Pass by a house designed by architect Eugene Bradbury, and you may not see the home for the trees. Jefferson-informed dwellings like the Trotter House on University Circle or the ill-fated Compton House, torn down in early 2008 in a UVA controversy, showed Bradbury’s knack for blending a home’s boundaries into the land that surrounds it. 

The five-bedroom house at 1214 Rugby Road sits on more than two acres of land and a sizeable bit of local architectural history. But, at $5 million-plus, can it shake recent real estate trends?

Spot a real estate listing for a Bradbury house, however, and it leaps clear off the page. Last week, a Bradbury-designed home at 1214 Rugby Road became the most expensive residential listing in the city, at an asking price of $5.3 million—more than twice its assessed value of $2.5 million, which is also the asking price of the second most expensive pad within city limits.

At a time when median home prices in the city are holding steady at $248,000 and a million-dollar-plus price tag means an average 240 days on the market, the house seems ready to use architectural history to buck market trends. The five bedroom, brick-and-stucco home was built around 1909 and reconstructed after a 1921 fire. In 2009, the local branch of Preservation Virginia named the house its “Private Residential Preservation of the Year,” following a year-long renovation by Dagliesh Gilpin Paxton Architects and a few updates—a limestone terrace and 1,800-bottle wine cellar.

“We’ve had a lot of strong interest and several showings,” says Sally Du Bose, the agent representing the home for Virginia Real Estate Partners. “It’s one of a kind.” 

Current owners Kevin and Beverly Sidders bought the home in late 2006 for $2.9 million. Prior to the home’s renovation, Daniel Bluestone—a Bradbury expert and professor of architectural history at UVA—spoke with the Sidderses about the home’s history.

“It has an incredible restoration that will insure that it will be around for another 100 years,” says Bluestone via e-mail. “It is an excellent piece of property in excellent shape.”

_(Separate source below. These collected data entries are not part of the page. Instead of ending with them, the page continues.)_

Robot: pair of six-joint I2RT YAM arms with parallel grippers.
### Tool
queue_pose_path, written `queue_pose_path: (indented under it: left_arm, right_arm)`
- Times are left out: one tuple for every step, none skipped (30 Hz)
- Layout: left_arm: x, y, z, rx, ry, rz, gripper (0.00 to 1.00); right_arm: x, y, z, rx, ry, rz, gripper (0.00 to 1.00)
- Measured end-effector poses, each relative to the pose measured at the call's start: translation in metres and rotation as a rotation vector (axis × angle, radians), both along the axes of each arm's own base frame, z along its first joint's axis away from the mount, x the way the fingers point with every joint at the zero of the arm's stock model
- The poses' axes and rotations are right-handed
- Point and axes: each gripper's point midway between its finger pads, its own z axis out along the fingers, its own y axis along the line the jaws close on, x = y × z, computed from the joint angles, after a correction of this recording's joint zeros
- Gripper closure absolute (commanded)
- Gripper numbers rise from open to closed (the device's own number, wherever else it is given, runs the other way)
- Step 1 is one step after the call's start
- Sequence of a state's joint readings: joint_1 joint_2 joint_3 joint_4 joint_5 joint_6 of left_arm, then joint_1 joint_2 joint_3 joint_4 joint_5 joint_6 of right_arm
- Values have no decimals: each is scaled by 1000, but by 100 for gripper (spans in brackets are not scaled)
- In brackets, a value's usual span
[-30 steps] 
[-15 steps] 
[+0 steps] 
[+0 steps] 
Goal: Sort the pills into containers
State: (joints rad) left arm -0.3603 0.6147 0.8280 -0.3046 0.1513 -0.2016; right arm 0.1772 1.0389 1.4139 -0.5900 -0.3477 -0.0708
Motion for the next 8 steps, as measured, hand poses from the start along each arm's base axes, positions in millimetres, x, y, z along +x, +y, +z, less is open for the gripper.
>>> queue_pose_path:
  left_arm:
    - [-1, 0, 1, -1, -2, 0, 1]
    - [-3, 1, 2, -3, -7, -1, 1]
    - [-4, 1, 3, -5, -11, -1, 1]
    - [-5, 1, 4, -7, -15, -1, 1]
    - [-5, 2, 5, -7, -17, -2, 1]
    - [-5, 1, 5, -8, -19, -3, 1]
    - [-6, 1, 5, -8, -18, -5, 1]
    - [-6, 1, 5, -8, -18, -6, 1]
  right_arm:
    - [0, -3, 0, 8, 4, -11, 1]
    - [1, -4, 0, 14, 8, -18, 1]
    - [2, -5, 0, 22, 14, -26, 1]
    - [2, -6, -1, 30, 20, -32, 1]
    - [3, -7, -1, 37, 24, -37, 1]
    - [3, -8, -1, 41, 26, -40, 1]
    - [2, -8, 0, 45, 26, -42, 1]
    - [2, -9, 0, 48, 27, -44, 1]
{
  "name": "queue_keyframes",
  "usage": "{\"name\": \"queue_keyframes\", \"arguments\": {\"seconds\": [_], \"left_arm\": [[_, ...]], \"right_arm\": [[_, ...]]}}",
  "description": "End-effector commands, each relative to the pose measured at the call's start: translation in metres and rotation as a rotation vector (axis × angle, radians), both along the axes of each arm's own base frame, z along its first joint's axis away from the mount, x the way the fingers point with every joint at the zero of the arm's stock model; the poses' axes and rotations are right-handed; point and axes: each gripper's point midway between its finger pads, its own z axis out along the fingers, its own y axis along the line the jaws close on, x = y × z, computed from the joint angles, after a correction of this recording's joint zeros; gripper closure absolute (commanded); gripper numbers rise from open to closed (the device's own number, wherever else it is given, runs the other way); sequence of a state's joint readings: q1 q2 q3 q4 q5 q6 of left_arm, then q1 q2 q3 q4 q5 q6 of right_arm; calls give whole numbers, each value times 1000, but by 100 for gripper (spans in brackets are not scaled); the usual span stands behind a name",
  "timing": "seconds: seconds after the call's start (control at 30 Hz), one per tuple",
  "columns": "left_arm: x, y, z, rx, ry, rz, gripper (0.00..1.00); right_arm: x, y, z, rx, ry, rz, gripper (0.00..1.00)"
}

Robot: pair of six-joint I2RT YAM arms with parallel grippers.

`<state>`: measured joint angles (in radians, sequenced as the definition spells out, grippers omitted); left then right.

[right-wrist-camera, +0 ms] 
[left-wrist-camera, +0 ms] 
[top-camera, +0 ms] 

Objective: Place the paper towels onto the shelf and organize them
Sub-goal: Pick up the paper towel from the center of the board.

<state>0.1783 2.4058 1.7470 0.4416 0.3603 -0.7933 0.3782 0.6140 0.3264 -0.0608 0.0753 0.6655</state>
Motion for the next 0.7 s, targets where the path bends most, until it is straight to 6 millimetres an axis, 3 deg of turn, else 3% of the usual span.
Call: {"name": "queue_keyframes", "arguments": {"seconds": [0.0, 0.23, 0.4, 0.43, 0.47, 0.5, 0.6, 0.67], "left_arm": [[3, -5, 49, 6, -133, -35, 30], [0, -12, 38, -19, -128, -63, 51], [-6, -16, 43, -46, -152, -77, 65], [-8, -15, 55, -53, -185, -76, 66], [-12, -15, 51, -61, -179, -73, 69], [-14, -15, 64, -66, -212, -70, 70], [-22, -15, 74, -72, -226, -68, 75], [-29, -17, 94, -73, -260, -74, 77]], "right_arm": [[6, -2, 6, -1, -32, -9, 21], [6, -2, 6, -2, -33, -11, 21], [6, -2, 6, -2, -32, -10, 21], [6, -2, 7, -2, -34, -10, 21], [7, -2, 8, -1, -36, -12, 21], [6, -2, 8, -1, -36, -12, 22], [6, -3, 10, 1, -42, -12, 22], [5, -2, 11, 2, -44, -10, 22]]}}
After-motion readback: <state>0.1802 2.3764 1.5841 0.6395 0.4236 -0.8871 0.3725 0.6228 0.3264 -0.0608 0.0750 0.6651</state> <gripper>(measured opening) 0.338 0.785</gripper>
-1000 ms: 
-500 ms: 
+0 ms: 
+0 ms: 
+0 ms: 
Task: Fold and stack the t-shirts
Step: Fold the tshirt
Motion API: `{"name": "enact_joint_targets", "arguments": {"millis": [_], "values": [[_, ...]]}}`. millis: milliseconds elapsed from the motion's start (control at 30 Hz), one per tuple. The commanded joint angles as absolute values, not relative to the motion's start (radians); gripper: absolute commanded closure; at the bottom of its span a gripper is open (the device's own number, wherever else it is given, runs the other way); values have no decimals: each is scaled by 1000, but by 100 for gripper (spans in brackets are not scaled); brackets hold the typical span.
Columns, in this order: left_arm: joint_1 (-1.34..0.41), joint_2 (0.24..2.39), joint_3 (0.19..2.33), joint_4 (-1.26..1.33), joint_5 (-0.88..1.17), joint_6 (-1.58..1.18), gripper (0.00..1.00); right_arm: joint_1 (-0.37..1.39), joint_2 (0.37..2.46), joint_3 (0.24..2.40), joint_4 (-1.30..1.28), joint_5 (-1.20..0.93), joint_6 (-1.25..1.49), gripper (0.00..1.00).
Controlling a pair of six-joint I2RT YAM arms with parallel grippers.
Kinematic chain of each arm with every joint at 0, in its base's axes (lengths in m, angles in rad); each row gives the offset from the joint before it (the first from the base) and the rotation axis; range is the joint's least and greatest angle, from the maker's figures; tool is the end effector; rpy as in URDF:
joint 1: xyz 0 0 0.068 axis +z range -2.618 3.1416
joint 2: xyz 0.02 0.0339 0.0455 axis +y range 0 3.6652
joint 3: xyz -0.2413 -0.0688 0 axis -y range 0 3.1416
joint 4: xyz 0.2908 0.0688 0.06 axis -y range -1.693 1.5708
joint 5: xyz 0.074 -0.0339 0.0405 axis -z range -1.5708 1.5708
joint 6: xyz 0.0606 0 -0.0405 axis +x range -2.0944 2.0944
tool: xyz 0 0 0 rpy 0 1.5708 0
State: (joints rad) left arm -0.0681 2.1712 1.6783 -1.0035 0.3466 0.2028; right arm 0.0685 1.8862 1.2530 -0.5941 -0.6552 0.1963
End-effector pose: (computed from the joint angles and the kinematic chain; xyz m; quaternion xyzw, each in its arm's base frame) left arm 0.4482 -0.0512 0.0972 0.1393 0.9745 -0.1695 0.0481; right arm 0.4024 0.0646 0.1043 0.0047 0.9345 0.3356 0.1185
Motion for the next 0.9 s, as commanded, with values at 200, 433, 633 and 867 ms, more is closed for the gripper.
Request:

While the condition and history of the house may be enough to justify its price tag to some, one wonders how prohibitive $5 million is, no matter the figure behind the design. The first-quarter market report from the Charlottesville Area Association of Realtors lists the average price per finished square foot of Charlottesville homes at $159; the Bradbury house is roughly $897. And while the local architect’s style focused on environmental harmony, the price on his Rugby Road design may yield a few interesting facts as to whether the local high-end housing market is out of the woods.